Es el momento de embotarla. Para evitar tener que hacerles luego el vacío, yo aconsejo cerrarlos con la mermelada casí hirviendo, de esta forma se hace el vacío por el propio calor que consume el poco oxigeno que queda. Observad como se ven los albaricoques sin romper.

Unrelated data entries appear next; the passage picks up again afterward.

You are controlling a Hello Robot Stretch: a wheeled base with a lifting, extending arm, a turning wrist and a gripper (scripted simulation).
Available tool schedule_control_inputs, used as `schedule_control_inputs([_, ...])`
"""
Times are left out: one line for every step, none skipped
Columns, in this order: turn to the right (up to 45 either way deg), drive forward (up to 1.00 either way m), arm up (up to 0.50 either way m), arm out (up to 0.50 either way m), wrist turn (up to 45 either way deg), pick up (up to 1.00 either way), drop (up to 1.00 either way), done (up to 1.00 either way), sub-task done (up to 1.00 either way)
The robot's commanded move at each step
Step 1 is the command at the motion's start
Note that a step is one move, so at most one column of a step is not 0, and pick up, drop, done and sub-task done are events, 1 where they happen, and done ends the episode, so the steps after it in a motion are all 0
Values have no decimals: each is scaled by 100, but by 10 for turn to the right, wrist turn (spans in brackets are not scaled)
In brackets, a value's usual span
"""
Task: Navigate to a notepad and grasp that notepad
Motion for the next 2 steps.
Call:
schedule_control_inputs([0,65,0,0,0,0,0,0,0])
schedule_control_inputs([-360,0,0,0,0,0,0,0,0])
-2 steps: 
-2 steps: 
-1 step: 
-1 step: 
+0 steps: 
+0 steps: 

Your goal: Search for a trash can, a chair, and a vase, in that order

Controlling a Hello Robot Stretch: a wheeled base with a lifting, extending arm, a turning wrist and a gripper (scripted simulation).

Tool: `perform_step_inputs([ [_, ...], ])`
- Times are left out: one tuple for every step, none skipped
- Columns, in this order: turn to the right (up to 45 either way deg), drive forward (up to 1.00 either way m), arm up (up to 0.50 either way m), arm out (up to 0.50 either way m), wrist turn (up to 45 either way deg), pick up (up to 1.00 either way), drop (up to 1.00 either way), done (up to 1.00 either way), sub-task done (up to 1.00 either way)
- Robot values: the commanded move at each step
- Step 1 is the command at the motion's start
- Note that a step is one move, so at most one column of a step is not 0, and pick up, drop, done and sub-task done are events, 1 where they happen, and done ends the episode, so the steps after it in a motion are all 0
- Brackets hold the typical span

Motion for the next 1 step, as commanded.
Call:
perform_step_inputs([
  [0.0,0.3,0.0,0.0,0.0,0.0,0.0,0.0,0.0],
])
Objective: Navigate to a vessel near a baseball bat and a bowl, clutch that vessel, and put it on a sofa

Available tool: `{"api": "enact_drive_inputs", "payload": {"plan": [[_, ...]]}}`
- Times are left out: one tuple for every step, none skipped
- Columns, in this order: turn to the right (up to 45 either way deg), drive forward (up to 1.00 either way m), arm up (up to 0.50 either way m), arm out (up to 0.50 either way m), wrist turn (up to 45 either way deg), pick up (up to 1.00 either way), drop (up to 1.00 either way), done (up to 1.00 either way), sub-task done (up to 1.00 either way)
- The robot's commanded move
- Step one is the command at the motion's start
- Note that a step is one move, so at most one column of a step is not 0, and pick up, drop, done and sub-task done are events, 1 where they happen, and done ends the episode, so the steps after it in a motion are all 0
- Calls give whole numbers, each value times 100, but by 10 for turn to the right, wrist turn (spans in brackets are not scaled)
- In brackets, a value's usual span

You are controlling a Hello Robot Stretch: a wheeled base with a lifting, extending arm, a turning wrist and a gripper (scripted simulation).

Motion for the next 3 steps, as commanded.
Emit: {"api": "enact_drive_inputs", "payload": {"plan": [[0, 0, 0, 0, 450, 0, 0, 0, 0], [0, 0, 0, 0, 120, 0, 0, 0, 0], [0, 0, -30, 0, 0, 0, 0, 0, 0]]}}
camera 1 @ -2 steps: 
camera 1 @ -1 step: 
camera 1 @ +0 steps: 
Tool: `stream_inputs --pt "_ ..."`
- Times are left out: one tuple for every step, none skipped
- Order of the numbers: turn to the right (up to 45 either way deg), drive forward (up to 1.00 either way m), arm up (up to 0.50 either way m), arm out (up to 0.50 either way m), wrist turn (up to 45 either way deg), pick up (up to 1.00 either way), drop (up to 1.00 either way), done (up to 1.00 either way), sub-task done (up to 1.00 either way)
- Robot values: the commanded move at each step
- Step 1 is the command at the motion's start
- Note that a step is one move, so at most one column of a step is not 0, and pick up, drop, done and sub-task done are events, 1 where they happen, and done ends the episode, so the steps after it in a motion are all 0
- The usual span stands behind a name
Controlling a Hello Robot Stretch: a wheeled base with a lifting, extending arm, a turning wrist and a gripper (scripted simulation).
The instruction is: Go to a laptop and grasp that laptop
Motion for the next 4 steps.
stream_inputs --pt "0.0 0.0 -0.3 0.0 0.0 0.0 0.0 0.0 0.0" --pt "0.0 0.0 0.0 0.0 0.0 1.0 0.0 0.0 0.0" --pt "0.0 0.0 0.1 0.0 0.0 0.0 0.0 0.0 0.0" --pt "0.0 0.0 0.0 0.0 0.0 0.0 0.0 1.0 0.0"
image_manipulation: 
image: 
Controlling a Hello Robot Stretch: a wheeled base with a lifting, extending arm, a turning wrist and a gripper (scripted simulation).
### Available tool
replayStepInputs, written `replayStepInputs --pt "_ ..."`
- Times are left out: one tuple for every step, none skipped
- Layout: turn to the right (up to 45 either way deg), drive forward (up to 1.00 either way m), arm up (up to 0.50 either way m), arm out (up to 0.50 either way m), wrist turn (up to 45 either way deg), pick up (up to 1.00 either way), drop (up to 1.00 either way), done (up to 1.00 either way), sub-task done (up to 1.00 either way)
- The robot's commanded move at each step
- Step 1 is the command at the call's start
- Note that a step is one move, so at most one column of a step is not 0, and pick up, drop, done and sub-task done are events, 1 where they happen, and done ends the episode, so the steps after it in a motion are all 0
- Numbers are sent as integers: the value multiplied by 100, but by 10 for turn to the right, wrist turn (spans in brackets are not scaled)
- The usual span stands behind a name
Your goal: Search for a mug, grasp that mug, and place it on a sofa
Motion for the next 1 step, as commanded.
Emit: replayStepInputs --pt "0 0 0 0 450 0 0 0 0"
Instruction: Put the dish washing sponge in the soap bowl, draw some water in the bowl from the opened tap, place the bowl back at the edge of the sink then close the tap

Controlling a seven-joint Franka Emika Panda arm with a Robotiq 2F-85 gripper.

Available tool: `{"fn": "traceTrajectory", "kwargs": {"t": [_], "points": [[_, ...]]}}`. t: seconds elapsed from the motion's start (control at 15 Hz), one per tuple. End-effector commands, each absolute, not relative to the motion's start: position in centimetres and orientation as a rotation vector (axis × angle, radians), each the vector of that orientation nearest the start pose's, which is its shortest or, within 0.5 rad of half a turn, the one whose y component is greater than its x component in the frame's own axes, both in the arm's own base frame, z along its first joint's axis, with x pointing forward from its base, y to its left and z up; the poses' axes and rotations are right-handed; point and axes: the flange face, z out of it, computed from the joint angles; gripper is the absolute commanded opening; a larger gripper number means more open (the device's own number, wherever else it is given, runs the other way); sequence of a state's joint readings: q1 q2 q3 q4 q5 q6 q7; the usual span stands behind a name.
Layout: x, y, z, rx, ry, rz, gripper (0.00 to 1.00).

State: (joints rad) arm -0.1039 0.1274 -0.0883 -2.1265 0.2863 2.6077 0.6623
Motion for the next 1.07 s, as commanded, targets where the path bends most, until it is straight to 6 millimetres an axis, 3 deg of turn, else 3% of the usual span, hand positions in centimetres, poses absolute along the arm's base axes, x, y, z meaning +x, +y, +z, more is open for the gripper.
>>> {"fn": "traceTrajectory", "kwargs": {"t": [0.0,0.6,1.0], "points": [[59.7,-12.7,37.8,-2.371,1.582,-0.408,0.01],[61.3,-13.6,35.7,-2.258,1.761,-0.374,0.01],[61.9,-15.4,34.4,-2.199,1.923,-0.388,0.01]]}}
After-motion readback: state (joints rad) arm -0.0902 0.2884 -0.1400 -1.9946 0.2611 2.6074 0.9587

Y ya está, se que no parece fácil porque realmente no lo es, pero creedme que no he probado mermeladas mejores que las mías.
;)


14 de julio de 2010

El maravilloso mundo de la mermelada


Esta señora tan guapa era mi bisabuela Isabel, todas mis tías recuerdan de su infancia los maravillosos dulces que hacía. El dulce de higo era la estrella. Hacía de melón, de cabello de ángel, de membrillo, las mil mermeladas...
Tengo una vecina que tiene higueras y desde hace unos años me regala en septiembre varios kilos, cuando están en su esplendor. Un día, ya ahíta de higos, por no desperdiciarlos, decidí intentar recuperar la legendaria receta del dulce de higo. He de decir, aunque suene a broma, que me costó varios años conseguir hacerlo, además de varias llamadas a las primas de La Rioja para que me contaran sus recuerdos. Mis primeros intentos fueron un desastre, o bien se rompían, o se convertían en una especie de higos al caramelo, o en una piedra incomible. Pero al final lo conseguí. Son algo exquisito. Deben quedar enteros, dorados, bañados de un untuoso almíbar. Un manjar. Ideal para comerlos con un buen helado de vainilla, o como lo hacen mis tías, aplastados en pan sobao.
Mi madre, que es super fan de la mermelada de albaricoque me dijo que debería probar a hacerla. Ahí se abrió la caja de Pandora: mi tía Gumer, fresa; mi tía Mari, tomate... Y así las fui haciendo todas, para satisfacer los recuerdo infantiles de mis señoras mayores.
Para hacer mermeladas hay que tener paciencia, tiempo y mucho amor. La fruta hay que manipularla con mucha delicadeza para que no se rompa, cocerla a fuego lentísimo durante horas, a veces días. Hay que mirarla mucho y agitar suavemente las ollas. Durante el proceso la casa se llena con su suave perfume. Es una especie de alquimia, cada fruta tiene sus propios tiempos, su propia proporción de azúcar.
El concepto base es que por un lado está la fruta y por otro el azúcar y deben casar para convertirse en algo diferente, que no sea ni lo uno ni lo otro. Esto se logra alternando el fuego y el reposo. Calentarlas para que se vayan amalgamando y dejarlas enfriar para que la fruta vaya soltando su almibar y vuelta al calor.
Su conservación es de años, el azúcar las blinda contra el tiempo y la caducidad. He tenido botes abiertos durante meses sin que se enmohezcan, ni pierdan calidad. En cierto modo es un arte.
Ahora mismo estoy haciendo mermelada de albaricoque. Mañana subiré la receta, paso a paso.